Check each line of the data for "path", and copy the ones that have it.

Provided data =>
========================================

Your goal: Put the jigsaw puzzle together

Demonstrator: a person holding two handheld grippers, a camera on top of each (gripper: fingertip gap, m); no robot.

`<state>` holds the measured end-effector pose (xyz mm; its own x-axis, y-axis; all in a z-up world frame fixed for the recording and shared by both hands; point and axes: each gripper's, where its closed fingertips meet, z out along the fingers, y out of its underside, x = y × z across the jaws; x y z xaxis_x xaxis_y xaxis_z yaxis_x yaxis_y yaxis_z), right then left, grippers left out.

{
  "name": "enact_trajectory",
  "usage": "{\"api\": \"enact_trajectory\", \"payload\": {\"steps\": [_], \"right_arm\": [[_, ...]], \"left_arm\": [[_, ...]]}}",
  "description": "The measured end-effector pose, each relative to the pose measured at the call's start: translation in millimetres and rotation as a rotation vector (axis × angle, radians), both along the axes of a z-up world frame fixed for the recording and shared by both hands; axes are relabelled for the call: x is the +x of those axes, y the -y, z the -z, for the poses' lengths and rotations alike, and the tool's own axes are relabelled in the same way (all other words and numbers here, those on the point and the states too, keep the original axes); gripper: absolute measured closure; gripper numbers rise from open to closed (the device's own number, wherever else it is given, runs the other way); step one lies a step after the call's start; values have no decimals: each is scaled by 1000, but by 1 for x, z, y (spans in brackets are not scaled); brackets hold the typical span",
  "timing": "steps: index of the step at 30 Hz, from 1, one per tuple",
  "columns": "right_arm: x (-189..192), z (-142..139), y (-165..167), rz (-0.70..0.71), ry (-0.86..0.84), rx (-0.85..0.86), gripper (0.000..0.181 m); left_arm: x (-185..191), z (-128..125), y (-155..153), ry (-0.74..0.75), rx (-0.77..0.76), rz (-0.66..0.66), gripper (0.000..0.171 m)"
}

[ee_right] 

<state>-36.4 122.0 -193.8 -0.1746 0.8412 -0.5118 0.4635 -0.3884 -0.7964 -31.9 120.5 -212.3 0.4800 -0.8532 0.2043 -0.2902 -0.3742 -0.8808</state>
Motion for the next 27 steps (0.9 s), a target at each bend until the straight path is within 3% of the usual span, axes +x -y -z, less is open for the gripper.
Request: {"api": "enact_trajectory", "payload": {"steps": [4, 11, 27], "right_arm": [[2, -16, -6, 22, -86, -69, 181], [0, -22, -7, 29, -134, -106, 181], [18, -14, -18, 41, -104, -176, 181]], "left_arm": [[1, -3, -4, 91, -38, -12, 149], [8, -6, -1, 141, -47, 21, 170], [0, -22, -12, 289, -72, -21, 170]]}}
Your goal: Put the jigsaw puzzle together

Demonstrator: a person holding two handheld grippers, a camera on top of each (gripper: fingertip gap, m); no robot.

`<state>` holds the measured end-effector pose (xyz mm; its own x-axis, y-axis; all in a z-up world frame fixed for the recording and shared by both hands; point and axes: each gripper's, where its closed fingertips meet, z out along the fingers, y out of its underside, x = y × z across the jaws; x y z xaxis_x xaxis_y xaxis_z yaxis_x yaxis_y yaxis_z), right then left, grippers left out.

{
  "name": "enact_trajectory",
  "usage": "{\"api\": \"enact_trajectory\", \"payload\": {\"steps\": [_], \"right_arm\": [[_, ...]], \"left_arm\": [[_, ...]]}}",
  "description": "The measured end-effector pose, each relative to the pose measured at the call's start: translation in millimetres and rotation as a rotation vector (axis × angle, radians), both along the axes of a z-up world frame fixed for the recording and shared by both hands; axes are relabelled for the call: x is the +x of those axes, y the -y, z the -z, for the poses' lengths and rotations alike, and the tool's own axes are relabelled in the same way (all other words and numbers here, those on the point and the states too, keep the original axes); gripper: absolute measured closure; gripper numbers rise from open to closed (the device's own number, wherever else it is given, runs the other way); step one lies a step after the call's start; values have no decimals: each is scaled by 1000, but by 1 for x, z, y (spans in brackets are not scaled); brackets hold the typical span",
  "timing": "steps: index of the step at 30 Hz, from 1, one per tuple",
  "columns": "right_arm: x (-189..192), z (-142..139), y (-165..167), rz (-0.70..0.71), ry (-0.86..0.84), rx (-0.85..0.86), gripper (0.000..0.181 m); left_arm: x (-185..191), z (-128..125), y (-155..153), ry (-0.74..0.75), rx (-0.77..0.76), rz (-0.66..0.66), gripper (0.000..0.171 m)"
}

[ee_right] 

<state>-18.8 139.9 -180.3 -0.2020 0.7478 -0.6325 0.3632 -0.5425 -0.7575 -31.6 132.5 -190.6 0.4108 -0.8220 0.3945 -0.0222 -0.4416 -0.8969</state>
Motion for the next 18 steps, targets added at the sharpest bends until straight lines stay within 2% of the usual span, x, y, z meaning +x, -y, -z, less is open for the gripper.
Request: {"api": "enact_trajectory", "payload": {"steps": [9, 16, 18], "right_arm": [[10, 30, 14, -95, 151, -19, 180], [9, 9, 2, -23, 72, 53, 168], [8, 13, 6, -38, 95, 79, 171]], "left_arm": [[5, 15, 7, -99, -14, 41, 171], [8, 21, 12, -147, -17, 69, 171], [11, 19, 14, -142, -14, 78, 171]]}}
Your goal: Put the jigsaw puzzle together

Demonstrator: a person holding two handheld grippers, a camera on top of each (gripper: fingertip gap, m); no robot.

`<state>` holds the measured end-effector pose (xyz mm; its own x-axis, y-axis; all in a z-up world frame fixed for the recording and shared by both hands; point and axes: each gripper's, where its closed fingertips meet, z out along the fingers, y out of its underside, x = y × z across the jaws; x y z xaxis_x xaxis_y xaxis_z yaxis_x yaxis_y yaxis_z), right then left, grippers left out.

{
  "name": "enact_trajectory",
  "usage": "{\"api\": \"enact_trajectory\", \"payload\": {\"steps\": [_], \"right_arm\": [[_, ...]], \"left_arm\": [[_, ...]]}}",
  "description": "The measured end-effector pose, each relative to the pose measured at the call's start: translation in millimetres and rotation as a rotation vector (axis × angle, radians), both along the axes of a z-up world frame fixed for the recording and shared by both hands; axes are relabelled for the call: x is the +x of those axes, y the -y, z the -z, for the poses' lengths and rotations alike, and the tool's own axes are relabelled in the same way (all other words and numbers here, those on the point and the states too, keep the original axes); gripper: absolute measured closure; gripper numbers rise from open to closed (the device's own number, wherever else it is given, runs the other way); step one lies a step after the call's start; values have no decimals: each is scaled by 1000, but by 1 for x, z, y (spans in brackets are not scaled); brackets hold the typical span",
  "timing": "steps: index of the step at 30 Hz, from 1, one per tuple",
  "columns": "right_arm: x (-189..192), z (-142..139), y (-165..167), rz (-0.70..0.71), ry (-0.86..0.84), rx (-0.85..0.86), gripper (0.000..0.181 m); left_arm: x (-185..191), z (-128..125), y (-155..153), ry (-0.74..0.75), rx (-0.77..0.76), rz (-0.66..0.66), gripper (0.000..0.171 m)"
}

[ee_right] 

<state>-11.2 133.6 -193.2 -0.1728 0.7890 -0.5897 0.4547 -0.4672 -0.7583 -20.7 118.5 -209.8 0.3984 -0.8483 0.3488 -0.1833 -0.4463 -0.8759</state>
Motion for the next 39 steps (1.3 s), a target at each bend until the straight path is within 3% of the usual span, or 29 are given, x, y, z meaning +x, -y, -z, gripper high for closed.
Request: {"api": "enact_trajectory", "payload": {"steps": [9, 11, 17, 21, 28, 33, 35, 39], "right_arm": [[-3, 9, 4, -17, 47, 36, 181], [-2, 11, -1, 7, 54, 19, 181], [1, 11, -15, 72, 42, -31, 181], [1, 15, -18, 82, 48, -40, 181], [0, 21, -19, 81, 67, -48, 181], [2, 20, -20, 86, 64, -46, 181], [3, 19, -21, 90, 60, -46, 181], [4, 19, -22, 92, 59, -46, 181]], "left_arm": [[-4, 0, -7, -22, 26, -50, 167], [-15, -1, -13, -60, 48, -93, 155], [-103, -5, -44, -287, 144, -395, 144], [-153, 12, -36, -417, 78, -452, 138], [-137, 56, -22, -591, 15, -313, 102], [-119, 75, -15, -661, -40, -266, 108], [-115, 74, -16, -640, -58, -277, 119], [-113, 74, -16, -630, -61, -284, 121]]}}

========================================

Reply to the exercise =>
Motion for the next 27 steps (0.9 s), a target at each bend until the straight path is within 3% of the usual span, axes +x -y -z, less is open for the gripper.
Motion for the next 39 steps (1.3 s), a target at each bend until the straight path is within 3% of the usual span, or 29 are given, x, y, z meaning +x, -y, -z, gripper high for closed.

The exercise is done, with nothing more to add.